[Directions] Transcribe the data underneath exactly, keeping every word in place.

[Dataset content]
::::::::

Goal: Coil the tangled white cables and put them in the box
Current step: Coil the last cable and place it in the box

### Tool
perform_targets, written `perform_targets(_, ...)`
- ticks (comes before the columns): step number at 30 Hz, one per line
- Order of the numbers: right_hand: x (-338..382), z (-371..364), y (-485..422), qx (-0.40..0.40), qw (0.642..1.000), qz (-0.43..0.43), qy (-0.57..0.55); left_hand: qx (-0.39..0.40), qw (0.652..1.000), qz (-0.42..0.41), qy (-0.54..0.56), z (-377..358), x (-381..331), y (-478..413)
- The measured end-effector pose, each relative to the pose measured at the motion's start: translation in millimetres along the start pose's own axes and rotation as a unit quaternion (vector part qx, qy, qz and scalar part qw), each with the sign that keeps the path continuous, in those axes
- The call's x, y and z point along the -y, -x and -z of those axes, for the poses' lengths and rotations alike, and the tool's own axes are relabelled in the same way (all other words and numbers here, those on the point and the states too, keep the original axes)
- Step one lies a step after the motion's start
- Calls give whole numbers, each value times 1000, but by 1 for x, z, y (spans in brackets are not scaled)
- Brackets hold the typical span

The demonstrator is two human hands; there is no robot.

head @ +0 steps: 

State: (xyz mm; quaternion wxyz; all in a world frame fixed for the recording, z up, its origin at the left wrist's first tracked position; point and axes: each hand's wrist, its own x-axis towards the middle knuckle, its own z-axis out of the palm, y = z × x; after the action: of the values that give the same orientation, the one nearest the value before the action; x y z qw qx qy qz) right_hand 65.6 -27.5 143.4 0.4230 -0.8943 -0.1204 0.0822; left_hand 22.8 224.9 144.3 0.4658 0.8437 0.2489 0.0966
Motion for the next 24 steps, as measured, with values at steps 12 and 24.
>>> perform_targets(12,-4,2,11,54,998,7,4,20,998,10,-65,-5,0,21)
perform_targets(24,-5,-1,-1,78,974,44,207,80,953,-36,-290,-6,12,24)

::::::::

[Written reply]
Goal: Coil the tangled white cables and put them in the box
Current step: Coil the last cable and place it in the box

### Tool
perform_targets, written `perform_targets(_, ...)`
- ticks (comes before the columns): step number at 30 Hz, one per line
- Order of the numbers: right_hand: x (-338..382), z (-371..364), y (-485..422), qx (-0.40..0.40), qw (0.642..1.000), qz (-0.43..0.43), qy (-0.57..0.55); left_hand: qx (-0.39..0.40), qw (0.652..1.000), qz (-0.42..0.41), qy (-0.54..0.56), z (-377..358), x (-381..331), y (-478..413)
- The measured end-effector pose, each relative to the pose measured at the motion's start: translation in millimetres along the start pose's own axes and rotation as a unit quaternion (vector part qx, qy, qz and scalar part qw), each with the sign that keeps the path continuous, in those axes
- The call's x, y and z point along the -y, -x and -z of those axes, for the poses' lengths and rotations alike, and the tool's own axes are relabelled in the same way (all other words and numbers here, those on the point and the states too, keep the original axes)
- Step one lies a step after the motion's start
- Calls give whole numbers, each value times 1000, but by 1 for x, z, y (spans in brackets are not scaled)
- Brackets hold the typical span

The demonstrator is two human hands; there is no robot.

head @ +0 steps: 

State: (xyz mm; quaternion wxyz; all in a world frame fixed for the recording, z up, its origin at the left wrist's first tracked position; point and axes: each hand's wrist, its own x-axis towards the middle knuckle, its own z-axis out of the palm, y = z × x; after the action: of the values that give the same orientation, the one nearest the value before the action; x y z qw qx qy qz) right_hand 65.6 -27.5 143.4 0.4230 -0.8943 -0.1204 0.0822; left_hand 22.8 224.9 144.3 0.4658 0.8437 0.2489 0.0966
Motion for the next 24 steps, as measured, with values at steps 12 and 24.
>>> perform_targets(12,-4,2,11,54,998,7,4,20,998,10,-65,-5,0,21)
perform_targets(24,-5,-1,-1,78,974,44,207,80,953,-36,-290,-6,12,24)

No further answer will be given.